O Pr. Ednilson Lima lembra que o Senhor dá estratégias aos Seus servos para realizarem a obra dEle e pontua: “O povo de Deus sempre passou por situações adversas”
Foto: Arquivo pessoal – modificada por IA

O médico Roosevelt Louback de Carvalho, presidente da Aliança Pró-Capelania Evangélica do Brasil, atesta que a pregação do Evangelho não pode cessar. “Sem reuniões, templos, escritórios ou qualquer estrutura física: ainda assim, devemos proclamar a mensagem oralmente, como fazia a Igreja primitiva”, afirma ele, assinalando que é essencial lembrar as advertências bíblicas sobre tempos difíceis, intolerância, falsos profetas e o enfraquecimento da fé. “Mesmo em um ambiente de perseguição, que impacta diretamente a igreja, devemos manter a fé, vigiar e orar todo o tempo”, pondera Carvalho, membro da Segunda Igreja Batista do Plano Piloto de Brasília (DF).

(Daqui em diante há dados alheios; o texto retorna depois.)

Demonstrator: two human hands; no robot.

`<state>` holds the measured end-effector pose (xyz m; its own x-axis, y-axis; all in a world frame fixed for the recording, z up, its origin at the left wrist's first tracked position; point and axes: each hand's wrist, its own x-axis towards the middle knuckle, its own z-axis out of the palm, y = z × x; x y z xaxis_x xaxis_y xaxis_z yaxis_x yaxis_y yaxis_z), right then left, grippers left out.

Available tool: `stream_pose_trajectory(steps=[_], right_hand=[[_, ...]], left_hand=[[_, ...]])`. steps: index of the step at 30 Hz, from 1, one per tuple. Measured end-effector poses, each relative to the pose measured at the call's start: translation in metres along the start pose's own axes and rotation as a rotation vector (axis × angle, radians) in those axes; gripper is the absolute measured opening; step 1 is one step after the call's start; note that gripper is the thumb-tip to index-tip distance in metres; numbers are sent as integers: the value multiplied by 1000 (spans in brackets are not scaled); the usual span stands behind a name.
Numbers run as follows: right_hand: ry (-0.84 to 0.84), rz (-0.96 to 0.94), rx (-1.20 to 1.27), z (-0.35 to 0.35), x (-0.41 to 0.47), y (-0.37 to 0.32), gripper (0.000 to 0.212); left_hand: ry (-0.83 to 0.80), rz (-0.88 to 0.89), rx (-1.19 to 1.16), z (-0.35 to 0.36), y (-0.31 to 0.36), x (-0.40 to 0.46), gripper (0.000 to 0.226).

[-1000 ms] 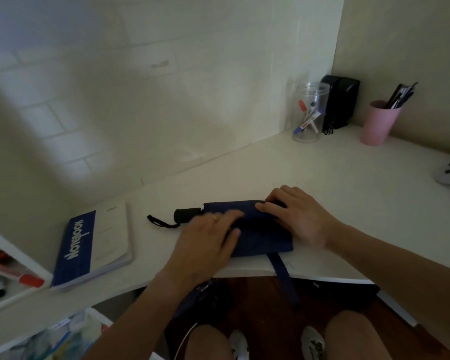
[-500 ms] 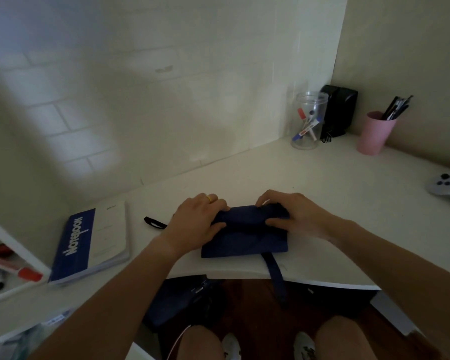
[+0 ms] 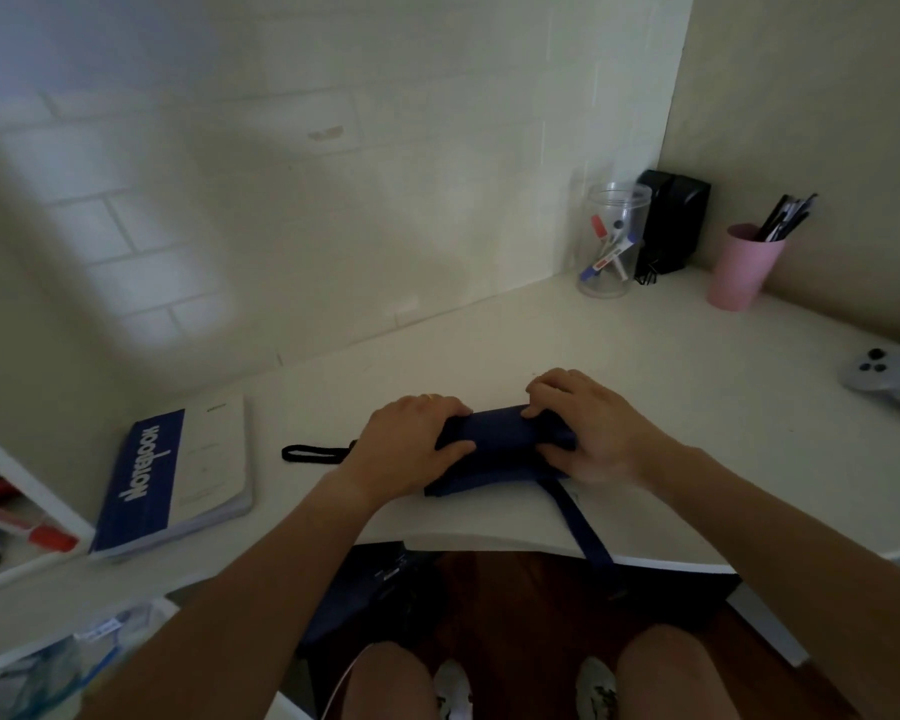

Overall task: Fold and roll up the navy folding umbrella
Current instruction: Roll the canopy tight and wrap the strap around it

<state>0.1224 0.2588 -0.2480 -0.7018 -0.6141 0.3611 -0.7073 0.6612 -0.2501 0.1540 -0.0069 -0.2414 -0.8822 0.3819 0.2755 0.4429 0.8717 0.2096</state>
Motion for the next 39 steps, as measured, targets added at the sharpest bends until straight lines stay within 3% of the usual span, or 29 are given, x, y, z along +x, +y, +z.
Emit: stream_pose_trajectory(steps=[3, 5, 10, 14, 18, 22, 24, 27, 33, 37, 39], right_hand=[[-98, 167, 285, -11, 0, 3, 20], [-102, 199, 328, -11, -5, 3, 26], [-28, 149, 129, 2, -17, -2, 46], [72, 119, 1, 7, -29, -13, 41], [202, 154, -42, 17, -51, -35, 45], [326, 271, -93, 36, -96, -69, 61], [339, 299, -157, 45, -116, -81, 58], [369, 250, -254, 56, -125, -88, 43], [305, 115, -225, 47, -118, -97, 53], [191, -9, -235, 30, -112, -93, 43], [222, 9, -188, 12, -101, -92, 41]], left_hand=[[121, 85, 73, 6, 5, -5, 37], [151, 97, 76, 11, 10, -8, 38], [57, 44, -33, 3, 17, -5, 44], [-83, -38, -113, -2, 19, 1, 44], [-64, -72, -134, 4, 21, -8, 31], [-21, -20, -42, 8, 28, -16, 32], [1, -6, -42, 10, 30, -18, 32], [18, -15, -96, 15, 33, -20, 31], [128, 15, -94, 27, 51, -22, 33], [191, 63, -52, 45, 69, -23, 35], [215, 75, -43, 49, 72, -27, 33]])
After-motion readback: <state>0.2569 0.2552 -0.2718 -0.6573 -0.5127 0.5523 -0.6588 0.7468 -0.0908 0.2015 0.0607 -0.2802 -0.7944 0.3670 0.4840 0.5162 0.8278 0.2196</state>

O Pr. Ednilson Lima, líder regional da Igreja da Graça em Bangu, zona oeste carioca (RJ), lembra que o Senhor dá estratégias aos Seus servos para realizarem a obra dEle. “O povo de Deus sempre passou por situações adversas”, pontua o pregador, sublinhando que muitos servos do Senhor foram perseguidos e mortos durante o Império Romano, somente por confessar o Nome de Jesus. Todavia, o Evangelho permaneceu vivo e em expansão. “As perseguições virão, está profetizado, mas a Palavra se cumprirá. Aqueles que são de Cristo sempre encontram escape. Devemos deixar de lado a perplexidade e focar nas Escrituras”, conclui.